▶ INFORMATION SUPPLIED:
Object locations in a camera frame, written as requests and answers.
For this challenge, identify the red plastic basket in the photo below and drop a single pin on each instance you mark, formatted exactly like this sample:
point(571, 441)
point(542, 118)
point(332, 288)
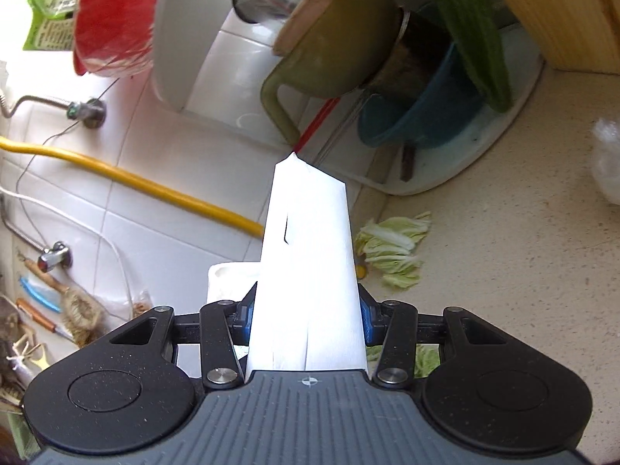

▶ WHAT THIS TASK INVOLVES: Without any pictures, write out the lines running from the one containing "For this challenge, identify" through the end of the listing above, both included, exactly as given.

▶ EXPECTED OUTPUT:
For this challenge, identify the red plastic basket in the photo below and drop a single pin on each instance you mark, formatted exactly like this sample:
point(571, 441)
point(542, 118)
point(332, 288)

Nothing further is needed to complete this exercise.